_Exercise instructions_
Repeat the data that follows verbatim. Images are not part of the copy.

Top of Supplied data

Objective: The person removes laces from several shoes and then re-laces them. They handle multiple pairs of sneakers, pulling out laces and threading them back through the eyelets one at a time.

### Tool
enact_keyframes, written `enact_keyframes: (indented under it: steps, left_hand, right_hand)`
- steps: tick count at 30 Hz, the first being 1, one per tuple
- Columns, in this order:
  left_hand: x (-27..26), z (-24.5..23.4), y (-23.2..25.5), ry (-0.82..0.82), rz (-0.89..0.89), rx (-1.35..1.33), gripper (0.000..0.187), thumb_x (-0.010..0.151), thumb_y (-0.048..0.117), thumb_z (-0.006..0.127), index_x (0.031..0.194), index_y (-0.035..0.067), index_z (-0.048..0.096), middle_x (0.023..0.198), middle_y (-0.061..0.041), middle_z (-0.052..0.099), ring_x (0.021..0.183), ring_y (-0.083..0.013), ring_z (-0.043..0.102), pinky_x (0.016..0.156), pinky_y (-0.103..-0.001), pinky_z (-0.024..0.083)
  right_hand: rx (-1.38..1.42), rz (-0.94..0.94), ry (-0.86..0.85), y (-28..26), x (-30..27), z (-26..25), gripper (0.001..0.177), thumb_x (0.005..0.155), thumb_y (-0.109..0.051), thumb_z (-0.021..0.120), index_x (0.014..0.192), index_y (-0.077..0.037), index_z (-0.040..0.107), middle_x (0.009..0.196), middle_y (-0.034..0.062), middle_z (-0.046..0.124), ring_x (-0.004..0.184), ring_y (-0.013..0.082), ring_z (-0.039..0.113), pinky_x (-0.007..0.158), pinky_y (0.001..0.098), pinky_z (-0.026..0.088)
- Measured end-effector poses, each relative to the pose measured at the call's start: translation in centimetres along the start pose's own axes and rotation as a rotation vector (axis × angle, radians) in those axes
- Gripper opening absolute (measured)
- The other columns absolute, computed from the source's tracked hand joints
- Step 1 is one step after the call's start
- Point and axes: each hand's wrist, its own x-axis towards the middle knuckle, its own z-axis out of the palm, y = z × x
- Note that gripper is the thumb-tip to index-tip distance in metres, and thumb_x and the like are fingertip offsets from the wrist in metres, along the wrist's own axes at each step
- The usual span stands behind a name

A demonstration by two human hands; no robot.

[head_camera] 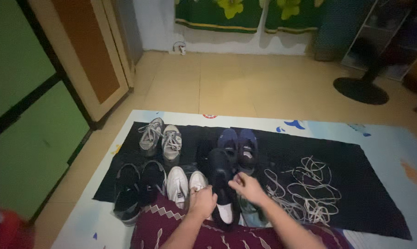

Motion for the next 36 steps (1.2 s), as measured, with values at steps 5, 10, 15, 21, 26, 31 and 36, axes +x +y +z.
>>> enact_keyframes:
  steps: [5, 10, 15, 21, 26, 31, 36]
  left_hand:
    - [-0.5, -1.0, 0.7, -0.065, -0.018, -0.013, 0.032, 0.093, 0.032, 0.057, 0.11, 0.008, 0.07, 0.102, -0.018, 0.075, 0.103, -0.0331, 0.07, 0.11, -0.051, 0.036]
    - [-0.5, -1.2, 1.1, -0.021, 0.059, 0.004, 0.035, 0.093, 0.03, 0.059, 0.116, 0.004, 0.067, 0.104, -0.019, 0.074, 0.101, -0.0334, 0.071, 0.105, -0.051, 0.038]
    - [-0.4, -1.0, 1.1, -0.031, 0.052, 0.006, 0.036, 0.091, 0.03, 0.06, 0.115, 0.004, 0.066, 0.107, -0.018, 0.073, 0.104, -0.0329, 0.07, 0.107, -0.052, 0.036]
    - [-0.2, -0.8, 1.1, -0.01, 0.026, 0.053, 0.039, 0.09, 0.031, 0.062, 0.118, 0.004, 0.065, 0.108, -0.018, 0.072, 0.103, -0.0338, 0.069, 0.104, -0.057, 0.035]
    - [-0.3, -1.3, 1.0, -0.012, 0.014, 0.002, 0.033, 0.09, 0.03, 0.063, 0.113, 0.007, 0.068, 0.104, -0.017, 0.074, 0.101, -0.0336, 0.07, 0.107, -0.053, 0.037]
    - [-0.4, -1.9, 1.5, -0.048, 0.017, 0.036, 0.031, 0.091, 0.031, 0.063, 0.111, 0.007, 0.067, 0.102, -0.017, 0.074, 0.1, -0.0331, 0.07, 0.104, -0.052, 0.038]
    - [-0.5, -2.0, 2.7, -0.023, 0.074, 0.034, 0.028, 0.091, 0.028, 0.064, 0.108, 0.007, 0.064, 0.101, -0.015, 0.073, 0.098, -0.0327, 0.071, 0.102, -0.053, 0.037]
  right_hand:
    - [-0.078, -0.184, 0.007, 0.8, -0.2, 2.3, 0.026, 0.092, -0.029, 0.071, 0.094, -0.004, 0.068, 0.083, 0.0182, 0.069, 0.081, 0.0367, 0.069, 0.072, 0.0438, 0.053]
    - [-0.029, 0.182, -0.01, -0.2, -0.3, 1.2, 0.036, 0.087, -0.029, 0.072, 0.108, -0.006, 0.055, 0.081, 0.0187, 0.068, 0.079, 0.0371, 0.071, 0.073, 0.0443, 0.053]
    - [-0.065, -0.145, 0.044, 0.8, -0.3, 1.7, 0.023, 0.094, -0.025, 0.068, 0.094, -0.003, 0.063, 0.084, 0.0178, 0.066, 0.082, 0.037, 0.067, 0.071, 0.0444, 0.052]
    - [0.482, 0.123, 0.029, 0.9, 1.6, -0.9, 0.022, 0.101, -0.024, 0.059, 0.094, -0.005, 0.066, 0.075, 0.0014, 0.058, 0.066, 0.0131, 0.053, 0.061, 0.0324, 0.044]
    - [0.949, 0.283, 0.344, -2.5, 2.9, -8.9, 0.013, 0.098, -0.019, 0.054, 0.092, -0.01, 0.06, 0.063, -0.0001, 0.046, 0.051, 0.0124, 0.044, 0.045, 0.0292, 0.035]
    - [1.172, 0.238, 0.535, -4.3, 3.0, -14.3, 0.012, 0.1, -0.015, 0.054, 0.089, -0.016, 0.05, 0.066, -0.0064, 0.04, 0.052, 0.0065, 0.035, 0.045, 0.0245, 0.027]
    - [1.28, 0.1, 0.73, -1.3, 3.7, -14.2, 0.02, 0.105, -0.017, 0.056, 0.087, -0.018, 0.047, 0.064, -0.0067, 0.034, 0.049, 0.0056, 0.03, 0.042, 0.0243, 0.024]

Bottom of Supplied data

_Final answer_
Objective: The person removes laces from several shoes and then re-laces them. They handle multiple pairs of sneakers, pulling out laces and threading them back through the eyelets one at a time.

### Tool
enact_keyframes, written `enact_keyframes: (indented under it: steps, left_hand, right_hand)`
- steps: tick count at 30 Hz, the first being 1, one per tuple
- Columns, in this order:
  left_hand: x (-27..26), z (-24.5..23.4), y (-23.2..25.5), ry (-0.82..0.82), rz (-0.89..0.89), rx (-1.35..1.33), gripper (0.000..0.187), thumb_x (-0.010..0.151), thumb_y (-0.048..0.117), thumb_z (-0.006..0.127), index_x (0.031..0.194), index_y (-0.035..0.067), index_z (-0.048..0.096), middle_x (0.023..0.198), middle_y (-0.061..0.041), middle_z (-0.052..0.099), ring_x (0.021..0.183), ring_y (-0.083..0.013), ring_z (-0.043..0.102), pinky_x (0.016..0.156), pinky_y (-0.103..-0.001), pinky_z (-0.024..0.083)
  right_hand: rx (-1.38..1.42), rz (-0.94..0.94), ry (-0.86..0.85), y (-28..26), x (-30..27), z (-26..25), gripper (0.001..0.177), thumb_x (0.005..0.155), thumb_y (-0.109..0.051), thumb_z (-0.021..0.120), index_x (0.014..0.192), index_y (-0.077..0.037), index_z (-0.040..0.107), middle_x (0.009..0.196), middle_y (-0.034..0.062), middle_z (-0.046..0.124), ring_x (-0.004..0.184), ring_y (-0.013..0.082), ring_z (-0.039..0.113), pinky_x (-0.007..0.158), pinky_y (0.001..0.098), pinky_z (-0.026..0.088)
- Measured end-effector poses, each relative to the pose measured at the call's start: translation in centimetres along the start pose's own axes and rotation as a rotation vector (axis × angle, radians) in those axes
- Gripper opening absolute (measured)
- The other columns absolute, computed from the source's tracked hand joints
- Step 1 is one step after the call's start
- Point and axes: each hand's wrist, its own x-axis towards the middle knuckle, its own z-axis out of the palm, y = z × x
- Note that gripper is the thumb-tip to index-tip distance in metres, and thumb_x and the like are fingertip offsets from the wrist in metres, along the wrist's own axes at each step
- The usual span stands behind a name

A demonstration by two human hands; no robot.

[head_camera] 

Motion for the next 36 steps (1.2 s), as measured, with values at steps 5, 10, 15, 21, 26, 31 and 36, axes +x +y +z.
>>> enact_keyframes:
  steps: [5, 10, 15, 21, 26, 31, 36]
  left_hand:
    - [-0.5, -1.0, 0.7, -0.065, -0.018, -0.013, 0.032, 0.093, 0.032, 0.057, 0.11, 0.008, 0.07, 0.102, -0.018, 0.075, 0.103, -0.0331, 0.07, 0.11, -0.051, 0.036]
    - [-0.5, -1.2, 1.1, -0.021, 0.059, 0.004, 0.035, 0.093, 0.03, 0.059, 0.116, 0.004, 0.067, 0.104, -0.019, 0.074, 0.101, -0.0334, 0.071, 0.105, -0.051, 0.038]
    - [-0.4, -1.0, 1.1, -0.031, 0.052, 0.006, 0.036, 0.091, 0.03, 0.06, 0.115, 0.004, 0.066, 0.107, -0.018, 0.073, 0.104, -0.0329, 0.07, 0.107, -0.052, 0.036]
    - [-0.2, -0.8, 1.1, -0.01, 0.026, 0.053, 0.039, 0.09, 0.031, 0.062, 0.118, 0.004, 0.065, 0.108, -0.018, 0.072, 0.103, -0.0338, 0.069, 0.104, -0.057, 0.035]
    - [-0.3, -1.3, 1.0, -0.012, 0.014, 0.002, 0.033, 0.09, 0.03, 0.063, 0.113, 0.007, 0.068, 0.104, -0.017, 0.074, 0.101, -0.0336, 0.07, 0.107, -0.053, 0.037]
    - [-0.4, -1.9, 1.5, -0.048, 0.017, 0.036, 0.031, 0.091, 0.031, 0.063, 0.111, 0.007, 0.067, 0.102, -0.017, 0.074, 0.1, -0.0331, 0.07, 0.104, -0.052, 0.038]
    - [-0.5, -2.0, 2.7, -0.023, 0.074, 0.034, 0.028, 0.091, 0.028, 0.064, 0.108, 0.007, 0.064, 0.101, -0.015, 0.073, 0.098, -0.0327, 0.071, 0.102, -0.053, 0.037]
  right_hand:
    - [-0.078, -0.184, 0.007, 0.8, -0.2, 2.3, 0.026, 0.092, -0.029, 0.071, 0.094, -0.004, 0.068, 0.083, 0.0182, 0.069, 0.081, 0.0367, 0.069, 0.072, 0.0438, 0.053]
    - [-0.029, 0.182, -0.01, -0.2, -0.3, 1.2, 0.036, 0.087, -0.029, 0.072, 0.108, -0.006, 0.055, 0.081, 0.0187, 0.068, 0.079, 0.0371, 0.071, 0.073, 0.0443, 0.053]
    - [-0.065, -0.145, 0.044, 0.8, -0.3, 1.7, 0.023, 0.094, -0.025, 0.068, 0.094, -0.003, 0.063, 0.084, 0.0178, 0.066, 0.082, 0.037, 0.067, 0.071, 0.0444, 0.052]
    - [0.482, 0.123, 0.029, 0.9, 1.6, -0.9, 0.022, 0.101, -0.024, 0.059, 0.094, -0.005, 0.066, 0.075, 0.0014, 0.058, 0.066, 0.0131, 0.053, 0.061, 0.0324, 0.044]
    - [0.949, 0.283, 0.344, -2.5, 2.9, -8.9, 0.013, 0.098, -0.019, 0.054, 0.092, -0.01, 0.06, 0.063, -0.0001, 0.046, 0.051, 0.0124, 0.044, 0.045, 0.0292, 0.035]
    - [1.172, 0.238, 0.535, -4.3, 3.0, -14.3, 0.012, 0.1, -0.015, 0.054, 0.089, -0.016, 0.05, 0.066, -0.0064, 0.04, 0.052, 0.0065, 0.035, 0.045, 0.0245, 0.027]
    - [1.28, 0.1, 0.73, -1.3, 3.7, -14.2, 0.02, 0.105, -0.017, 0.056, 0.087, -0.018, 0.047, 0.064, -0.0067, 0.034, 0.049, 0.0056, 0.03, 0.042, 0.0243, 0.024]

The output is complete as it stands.